- PROBLEM DETAILS -
From the records below, output exactly the lines running from the line containing "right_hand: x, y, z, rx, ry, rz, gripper" through the line containing "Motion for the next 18", and no others.

Extracted data entries
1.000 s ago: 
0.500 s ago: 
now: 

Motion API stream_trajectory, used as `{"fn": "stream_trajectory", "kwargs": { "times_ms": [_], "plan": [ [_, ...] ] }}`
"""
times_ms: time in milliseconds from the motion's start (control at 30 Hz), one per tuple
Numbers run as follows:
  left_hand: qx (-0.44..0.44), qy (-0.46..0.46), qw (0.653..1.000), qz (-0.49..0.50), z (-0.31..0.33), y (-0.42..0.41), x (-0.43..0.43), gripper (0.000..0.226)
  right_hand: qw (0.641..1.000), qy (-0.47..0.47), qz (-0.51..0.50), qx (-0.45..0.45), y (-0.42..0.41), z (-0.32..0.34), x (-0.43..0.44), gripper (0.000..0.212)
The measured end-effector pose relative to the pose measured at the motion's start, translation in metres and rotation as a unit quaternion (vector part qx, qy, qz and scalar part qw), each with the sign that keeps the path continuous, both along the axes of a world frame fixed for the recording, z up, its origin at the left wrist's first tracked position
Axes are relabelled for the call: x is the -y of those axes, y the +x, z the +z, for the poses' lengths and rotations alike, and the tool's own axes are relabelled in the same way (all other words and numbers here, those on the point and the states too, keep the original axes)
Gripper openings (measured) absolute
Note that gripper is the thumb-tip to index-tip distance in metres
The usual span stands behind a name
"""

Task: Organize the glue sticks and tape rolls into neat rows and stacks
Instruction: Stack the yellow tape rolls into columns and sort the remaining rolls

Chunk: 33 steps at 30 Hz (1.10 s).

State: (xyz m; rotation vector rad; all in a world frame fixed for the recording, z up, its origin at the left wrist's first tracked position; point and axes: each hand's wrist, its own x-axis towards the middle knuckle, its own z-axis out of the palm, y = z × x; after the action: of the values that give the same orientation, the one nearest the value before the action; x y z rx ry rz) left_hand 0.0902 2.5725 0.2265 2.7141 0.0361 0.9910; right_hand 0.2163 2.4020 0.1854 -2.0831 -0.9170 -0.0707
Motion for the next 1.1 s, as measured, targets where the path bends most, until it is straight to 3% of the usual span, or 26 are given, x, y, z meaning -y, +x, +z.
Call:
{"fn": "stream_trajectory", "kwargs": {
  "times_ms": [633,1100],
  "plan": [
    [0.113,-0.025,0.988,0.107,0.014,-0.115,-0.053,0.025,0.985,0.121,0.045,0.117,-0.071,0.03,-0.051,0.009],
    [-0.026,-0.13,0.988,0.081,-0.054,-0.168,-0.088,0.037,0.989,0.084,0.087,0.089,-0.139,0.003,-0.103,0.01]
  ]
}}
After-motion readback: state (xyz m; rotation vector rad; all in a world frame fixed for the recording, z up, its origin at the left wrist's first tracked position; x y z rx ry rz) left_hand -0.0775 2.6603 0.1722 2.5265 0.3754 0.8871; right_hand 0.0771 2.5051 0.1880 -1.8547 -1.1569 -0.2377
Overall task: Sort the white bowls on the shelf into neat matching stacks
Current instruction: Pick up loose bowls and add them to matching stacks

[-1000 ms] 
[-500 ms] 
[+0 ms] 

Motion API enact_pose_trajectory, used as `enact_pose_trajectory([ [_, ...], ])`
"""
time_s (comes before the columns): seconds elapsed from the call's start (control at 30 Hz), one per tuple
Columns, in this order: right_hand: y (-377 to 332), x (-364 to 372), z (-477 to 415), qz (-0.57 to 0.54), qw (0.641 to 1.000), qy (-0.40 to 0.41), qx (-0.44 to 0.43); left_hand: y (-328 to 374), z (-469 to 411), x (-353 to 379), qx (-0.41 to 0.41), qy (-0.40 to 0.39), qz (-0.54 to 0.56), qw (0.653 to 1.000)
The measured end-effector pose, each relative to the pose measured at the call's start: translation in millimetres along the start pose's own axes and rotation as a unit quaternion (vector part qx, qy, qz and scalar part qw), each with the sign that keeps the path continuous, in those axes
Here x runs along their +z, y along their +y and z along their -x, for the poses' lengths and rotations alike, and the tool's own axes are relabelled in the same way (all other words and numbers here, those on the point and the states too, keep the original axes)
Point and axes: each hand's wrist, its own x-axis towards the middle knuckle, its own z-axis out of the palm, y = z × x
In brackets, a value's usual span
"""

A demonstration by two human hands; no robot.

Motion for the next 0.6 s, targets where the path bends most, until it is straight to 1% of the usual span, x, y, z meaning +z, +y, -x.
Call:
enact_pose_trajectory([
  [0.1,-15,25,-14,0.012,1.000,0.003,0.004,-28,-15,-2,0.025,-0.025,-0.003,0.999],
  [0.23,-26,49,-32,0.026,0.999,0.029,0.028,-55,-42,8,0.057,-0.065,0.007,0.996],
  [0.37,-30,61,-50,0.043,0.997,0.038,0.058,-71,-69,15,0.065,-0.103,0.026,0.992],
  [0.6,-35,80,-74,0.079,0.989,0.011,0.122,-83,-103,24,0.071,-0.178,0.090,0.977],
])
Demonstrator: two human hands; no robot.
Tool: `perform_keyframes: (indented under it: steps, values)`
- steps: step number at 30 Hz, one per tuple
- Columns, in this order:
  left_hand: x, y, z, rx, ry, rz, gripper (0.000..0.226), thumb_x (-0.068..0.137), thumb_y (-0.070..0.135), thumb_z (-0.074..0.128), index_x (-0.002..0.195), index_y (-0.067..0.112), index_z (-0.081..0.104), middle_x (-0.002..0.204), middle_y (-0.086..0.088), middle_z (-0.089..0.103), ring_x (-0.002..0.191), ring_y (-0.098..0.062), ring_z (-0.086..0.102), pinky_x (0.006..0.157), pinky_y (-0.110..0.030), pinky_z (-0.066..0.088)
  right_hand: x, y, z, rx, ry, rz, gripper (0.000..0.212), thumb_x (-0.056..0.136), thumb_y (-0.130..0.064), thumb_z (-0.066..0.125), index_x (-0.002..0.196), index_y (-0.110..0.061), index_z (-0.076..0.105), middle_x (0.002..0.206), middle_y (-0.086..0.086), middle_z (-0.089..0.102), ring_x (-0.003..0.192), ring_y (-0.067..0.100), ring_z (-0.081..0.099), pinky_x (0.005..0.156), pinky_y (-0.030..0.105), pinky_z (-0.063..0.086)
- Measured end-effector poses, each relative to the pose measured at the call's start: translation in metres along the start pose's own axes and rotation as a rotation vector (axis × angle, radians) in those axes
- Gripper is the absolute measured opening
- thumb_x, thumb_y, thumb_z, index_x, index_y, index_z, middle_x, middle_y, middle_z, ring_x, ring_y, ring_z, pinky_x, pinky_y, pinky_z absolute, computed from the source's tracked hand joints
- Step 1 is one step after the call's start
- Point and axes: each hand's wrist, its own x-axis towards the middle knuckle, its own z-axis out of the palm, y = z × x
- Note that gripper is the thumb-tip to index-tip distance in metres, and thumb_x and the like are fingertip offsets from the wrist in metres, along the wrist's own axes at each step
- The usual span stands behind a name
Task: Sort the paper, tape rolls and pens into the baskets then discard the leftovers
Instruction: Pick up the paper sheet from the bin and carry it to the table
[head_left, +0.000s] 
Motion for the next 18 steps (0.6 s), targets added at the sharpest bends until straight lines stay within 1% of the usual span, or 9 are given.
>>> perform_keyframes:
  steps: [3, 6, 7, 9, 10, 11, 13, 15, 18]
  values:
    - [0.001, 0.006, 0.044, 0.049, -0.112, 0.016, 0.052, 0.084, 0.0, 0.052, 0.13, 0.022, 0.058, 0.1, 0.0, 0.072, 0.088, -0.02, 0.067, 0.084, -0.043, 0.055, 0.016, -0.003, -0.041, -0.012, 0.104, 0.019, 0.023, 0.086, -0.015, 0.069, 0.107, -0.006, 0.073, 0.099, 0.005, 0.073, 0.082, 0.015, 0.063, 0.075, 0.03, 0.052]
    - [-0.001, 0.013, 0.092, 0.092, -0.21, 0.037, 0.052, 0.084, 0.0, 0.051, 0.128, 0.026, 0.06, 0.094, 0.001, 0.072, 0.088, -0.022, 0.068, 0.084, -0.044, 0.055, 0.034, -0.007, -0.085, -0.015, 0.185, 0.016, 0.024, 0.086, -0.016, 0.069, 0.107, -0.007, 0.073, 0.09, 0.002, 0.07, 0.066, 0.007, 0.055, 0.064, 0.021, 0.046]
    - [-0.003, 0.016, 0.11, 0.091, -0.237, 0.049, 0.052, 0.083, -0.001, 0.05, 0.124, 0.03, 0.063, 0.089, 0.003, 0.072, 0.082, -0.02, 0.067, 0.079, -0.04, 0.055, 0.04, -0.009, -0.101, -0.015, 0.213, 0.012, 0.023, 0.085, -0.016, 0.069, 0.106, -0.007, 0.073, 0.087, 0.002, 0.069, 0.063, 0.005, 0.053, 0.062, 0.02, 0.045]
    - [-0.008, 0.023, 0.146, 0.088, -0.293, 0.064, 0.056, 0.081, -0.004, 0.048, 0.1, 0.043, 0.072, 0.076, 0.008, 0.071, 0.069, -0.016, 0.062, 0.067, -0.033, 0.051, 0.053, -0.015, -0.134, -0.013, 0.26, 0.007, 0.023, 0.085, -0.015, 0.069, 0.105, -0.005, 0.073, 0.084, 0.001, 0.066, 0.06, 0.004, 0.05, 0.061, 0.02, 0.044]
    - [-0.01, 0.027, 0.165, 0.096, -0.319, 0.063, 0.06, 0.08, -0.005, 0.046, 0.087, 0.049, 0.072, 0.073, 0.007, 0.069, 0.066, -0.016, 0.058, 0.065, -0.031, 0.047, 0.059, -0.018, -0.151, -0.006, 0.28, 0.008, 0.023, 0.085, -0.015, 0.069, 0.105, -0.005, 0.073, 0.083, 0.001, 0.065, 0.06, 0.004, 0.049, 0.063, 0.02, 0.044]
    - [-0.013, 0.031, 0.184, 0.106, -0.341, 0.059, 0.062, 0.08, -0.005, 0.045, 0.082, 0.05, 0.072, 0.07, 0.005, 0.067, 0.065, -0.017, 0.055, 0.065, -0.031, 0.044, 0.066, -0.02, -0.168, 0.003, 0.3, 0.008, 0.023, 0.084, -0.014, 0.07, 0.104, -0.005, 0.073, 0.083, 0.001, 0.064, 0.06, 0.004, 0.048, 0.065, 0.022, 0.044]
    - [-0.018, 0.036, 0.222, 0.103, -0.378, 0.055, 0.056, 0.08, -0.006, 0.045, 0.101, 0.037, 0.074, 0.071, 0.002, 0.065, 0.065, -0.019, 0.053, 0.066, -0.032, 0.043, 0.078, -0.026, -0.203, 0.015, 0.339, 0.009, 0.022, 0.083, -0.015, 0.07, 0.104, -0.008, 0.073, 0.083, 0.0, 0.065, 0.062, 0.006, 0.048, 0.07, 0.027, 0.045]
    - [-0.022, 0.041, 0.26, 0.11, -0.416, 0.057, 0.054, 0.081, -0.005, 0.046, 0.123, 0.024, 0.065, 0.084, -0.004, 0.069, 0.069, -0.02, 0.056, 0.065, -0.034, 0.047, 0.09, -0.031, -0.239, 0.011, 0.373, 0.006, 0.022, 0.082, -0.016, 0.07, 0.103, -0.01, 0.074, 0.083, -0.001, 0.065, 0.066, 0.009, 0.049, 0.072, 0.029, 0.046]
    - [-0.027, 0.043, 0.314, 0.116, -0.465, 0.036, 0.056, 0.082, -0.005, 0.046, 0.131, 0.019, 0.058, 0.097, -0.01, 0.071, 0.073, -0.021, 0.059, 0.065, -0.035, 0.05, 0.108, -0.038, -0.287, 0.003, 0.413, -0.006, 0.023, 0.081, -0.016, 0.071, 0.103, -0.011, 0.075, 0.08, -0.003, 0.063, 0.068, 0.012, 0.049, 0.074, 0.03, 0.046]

- ANSWER TO THE EXERCISE -
  right_hand: x, y, z, rx, ry, rz, gripper (0.000..0.212), thumb_x (-0.056..0.136), thumb_y (-0.130..0.064), thumb_z (-0.066..0.125), index_x (-0.002..0.196), index_y (-0.110..0.061), index_z (-0.076..0.105), middle_x (0.002..0.206), middle_y (-0.086..0.086), middle_z (-0.089..0.102), ring_x (-0.003..0.192), ring_y (-0.067..0.100), ring_z (-0.081..0.099), pinky_x (0.005..0.156), pinky_y (-0.030..0.105), pinky_z (-0.063..0.086)
- Measured end-effector poses, each relative to the pose measured at the call's start: translation in metres along the start pose's own axes and rotation as a rotation vector (axis × angle, radians) in those axes
- Gripper is the absolute measured opening
- thumb_x, thumb_y, thumb_z, index_x, index_y, index_z, middle_x, middle_y, middle_z, ring_x, ring_y, ring_z, pinky_x, pinky_y, pinky_z absolute, computed from the source's tracked hand joints
- Step 1 is one step after the call's start
- Point and axes: each hand's wrist, its own x-axis towards the middle knuckle, its own z-axis out of the palm, y = z × x
- Note that gripper is the thumb-tip to index-tip distance in metres, and thumb_x and the like are fingertip offsets from the wrist in metres, along the wrist's own axes at each step
- The usual span stands behind a name
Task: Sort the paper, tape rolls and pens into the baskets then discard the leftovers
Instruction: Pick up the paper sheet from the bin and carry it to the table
[head_left, +0.000s] 
Motion for the next 18 steps (0.6 s), targets added at the sharpest bends until straight lines stay within 1% of the usual span, or 9 are given.

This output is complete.